**Problem to solve:**
Where does the string "black" occur in the records? Copy each line that holds it.

(Data entries)
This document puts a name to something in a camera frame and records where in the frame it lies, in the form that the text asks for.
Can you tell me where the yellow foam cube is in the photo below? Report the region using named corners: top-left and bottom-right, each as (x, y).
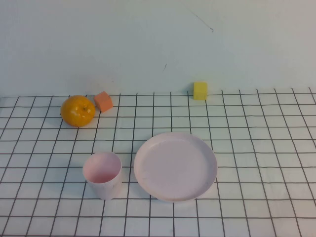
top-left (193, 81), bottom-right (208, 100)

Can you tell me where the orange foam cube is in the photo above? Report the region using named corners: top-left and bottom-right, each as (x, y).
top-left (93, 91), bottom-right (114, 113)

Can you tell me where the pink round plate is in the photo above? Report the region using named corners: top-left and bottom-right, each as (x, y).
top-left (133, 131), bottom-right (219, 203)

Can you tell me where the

* * *

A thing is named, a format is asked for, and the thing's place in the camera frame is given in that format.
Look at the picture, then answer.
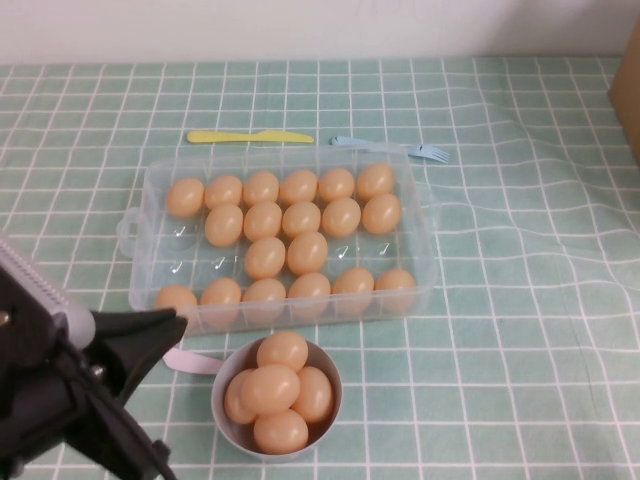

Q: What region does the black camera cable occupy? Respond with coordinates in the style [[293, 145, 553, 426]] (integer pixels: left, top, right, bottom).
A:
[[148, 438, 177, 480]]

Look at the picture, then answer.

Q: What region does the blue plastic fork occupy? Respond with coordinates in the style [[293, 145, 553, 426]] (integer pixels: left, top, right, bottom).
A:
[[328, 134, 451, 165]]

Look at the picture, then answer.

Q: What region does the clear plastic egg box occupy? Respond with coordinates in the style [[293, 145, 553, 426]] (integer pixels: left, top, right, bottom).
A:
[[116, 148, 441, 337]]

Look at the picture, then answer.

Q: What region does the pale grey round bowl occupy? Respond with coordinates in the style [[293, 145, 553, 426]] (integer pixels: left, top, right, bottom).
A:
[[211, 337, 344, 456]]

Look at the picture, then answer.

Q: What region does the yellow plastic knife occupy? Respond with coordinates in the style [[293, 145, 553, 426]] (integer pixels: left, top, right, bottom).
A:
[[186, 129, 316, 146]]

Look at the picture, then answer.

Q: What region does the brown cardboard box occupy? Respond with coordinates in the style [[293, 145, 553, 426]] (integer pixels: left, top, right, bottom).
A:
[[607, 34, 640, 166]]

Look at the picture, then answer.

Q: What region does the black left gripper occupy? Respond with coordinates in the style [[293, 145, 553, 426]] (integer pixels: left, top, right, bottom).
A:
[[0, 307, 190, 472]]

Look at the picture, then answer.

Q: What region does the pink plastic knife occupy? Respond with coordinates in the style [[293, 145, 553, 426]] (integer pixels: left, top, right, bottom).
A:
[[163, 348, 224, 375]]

**Result of this exercise:**
Q: What region does the black camera cable occupy? Respond with coordinates in the style [[293, 145, 553, 426]] (integer pixels: left, top, right, bottom).
Q: What region does the black left gripper occupy? Respond with coordinates in the style [[293, 145, 553, 426]] (integer pixels: left, top, right, bottom).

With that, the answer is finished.